Dataset items
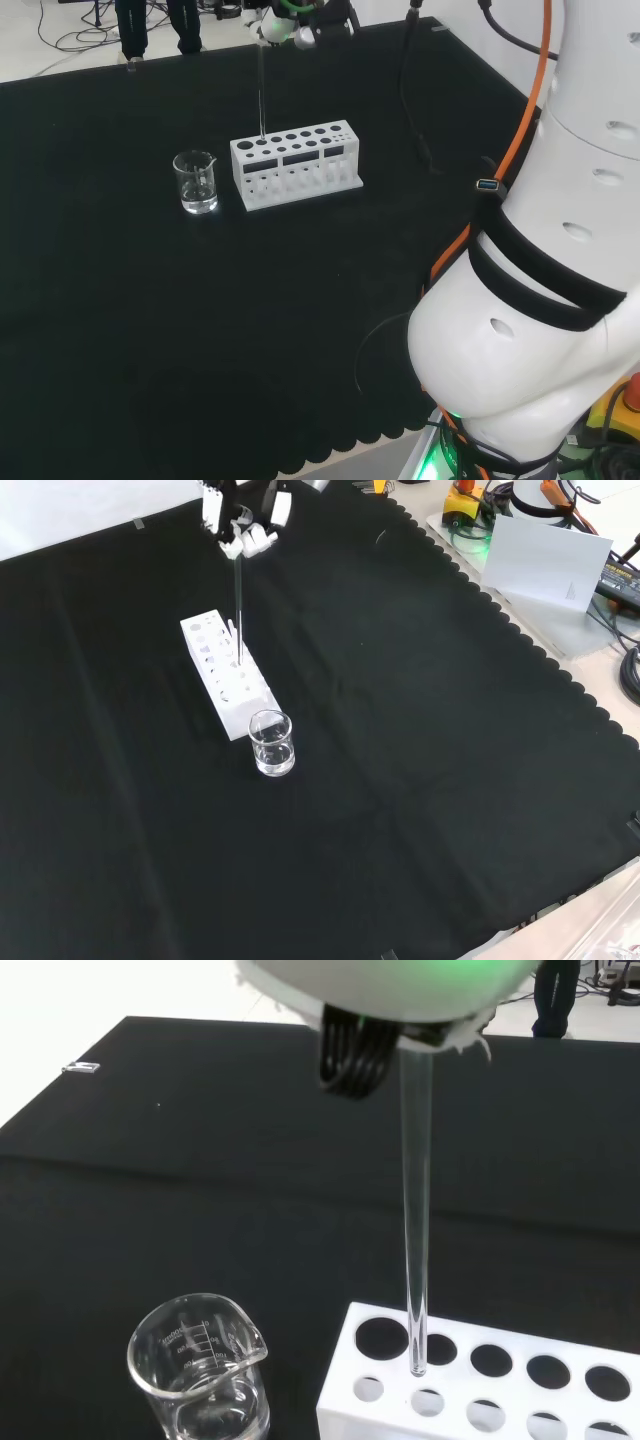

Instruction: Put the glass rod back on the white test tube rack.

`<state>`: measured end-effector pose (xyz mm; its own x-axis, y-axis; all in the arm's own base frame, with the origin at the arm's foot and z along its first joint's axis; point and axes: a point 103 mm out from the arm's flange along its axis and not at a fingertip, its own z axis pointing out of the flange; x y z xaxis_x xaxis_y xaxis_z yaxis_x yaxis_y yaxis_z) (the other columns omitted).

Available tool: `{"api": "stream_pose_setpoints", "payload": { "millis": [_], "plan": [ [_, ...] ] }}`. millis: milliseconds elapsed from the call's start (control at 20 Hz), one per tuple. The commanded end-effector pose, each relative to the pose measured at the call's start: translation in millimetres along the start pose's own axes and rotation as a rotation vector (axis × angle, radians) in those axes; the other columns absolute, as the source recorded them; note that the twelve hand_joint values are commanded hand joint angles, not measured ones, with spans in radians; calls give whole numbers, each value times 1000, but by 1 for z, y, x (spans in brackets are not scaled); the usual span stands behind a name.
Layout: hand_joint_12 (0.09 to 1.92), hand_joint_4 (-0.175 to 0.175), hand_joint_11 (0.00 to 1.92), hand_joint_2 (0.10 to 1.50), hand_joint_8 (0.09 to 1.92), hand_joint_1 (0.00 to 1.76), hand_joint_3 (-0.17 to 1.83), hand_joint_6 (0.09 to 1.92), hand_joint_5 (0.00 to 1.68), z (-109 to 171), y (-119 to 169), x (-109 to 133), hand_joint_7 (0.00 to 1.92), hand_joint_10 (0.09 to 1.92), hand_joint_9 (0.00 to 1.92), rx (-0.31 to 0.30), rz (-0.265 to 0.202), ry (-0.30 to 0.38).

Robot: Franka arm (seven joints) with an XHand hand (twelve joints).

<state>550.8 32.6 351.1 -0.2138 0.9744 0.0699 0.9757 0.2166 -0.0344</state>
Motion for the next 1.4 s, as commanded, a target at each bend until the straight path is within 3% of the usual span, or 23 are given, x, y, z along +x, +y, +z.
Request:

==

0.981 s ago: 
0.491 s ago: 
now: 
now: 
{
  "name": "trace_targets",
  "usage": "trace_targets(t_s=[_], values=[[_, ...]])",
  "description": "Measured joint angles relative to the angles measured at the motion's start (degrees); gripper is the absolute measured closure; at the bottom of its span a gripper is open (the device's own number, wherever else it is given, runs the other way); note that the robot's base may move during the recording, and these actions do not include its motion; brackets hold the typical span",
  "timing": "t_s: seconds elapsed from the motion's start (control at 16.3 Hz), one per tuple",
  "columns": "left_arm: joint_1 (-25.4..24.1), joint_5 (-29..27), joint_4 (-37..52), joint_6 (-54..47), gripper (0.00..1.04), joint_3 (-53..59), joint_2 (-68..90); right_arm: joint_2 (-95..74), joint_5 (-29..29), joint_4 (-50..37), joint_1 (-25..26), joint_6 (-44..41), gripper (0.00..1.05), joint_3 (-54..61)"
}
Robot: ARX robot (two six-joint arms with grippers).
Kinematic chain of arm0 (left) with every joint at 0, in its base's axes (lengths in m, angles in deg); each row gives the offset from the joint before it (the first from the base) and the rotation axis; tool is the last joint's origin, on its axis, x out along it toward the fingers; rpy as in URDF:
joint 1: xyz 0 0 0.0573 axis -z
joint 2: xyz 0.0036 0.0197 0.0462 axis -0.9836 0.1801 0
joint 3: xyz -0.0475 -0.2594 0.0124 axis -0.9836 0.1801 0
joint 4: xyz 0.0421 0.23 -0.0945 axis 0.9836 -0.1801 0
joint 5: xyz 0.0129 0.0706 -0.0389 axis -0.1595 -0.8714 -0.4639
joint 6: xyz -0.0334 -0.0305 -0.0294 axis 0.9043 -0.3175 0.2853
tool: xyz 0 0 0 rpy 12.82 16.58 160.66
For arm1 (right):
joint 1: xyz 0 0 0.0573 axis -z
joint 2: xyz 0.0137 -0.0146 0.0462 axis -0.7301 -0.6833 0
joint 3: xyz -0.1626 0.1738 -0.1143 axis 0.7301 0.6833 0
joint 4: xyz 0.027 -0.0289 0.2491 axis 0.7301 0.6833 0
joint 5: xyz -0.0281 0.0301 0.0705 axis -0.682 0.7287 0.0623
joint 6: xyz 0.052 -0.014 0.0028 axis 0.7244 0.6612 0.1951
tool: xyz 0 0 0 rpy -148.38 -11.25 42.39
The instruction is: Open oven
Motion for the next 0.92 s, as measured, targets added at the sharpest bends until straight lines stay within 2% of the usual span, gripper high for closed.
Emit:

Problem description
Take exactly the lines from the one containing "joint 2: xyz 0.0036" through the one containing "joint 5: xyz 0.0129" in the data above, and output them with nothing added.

Problem solution
joint 2: xyz 0.0036 0.0197 0.0462 axis -0.9836 0.1801 0
joint 3: xyz -0.0475 -0.2594 0.0124 axis -0.9836 0.1801 0
joint 4: xyz 0.0421 0.23 -0.0945 axis 0.9836 -0.1801 0
joint 5: xyz 0.0129 0.0706 -0.0389 axis -0.1595 -0.8714 -0.4639

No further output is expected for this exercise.